(We mostly all already have a #National_Insurance number...)
(Please boost for wider poll.)
@fencoul I voted "no" because I remember the ghastly mess that was the National Identity Register proposed by the Home Office under Tony Blair (about the ONLY good thing David Cameron did on gaining office was to kill it with fire). And I also remember my father (born in 1924) telling stories of how the wartime mandatory ID card was misused by the police/authorities to harass people, leading to an earlier civil rights campaign (in the 1950s).
@fencoul My opposition is not about whether it can be done securely; it's because you didn't ask whether it can be done *fairly*.

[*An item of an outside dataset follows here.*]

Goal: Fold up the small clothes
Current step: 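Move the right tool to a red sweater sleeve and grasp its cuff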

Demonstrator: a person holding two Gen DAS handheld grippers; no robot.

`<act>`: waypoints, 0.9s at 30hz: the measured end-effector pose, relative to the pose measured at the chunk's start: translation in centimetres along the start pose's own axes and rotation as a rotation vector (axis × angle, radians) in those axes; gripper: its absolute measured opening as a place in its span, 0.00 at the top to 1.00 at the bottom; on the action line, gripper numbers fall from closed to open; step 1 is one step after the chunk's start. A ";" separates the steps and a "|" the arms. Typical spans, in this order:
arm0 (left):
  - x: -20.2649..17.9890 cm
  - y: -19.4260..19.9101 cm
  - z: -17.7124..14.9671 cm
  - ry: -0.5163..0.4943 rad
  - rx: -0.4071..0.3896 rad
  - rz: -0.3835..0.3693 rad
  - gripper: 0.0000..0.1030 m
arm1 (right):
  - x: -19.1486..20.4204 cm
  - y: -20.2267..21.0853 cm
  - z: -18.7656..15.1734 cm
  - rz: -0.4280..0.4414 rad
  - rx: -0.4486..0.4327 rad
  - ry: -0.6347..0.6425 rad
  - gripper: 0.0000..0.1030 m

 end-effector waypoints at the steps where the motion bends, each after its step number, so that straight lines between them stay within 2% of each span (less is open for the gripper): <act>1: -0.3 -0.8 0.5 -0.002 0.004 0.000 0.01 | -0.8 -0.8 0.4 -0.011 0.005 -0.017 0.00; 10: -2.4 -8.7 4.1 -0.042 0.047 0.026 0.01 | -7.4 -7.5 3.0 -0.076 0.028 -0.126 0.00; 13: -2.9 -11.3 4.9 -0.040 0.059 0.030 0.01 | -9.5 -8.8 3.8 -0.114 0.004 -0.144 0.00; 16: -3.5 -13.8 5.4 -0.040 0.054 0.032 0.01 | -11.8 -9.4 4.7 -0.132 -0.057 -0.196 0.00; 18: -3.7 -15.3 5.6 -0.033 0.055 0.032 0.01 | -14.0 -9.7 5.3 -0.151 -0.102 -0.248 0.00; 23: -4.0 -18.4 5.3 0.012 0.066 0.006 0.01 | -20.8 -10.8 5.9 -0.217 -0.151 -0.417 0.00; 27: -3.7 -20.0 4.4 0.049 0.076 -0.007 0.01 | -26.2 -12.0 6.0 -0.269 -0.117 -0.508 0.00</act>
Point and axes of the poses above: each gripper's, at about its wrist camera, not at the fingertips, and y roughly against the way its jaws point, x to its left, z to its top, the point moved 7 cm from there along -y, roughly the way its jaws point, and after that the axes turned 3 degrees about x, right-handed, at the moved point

(That is: without it being turned into a tool of oppression. Which is pretty much guaranteed to happen within milliseconds under every Home Secretary we've had since Roy Jenkins …)
👆 It'll happen. Whether we like it or not. Imagine if the private sector got hold of de-facto #Digital_IDs!
"Scan your #AaronBanksCard or #ElonMuskCard now, whichever one you have."
@fencoul @cstross NI numbers have very limited data attached to them, can't be used as ID, & on the rare ocassions they cock up still cause major problems to those concerned.
NHS numbers, while having some very personal data attached, are siloed across a number of systems with robust protections* regarding transfer, & also can't be used as general ID.
Neither of them are Home Office data surveillance mechanisms.
*May no longer fully apply to NHS England
@HighlandLawyer @fencoul @cstross exactly, maybe 10% of implement something like an NI or NHS number is the technical side of how to do it - the other 90% is the reams and reams of policy, legality and enforcement that supports it.
Something that our "oven ready" government have historically had a bit of trouble with.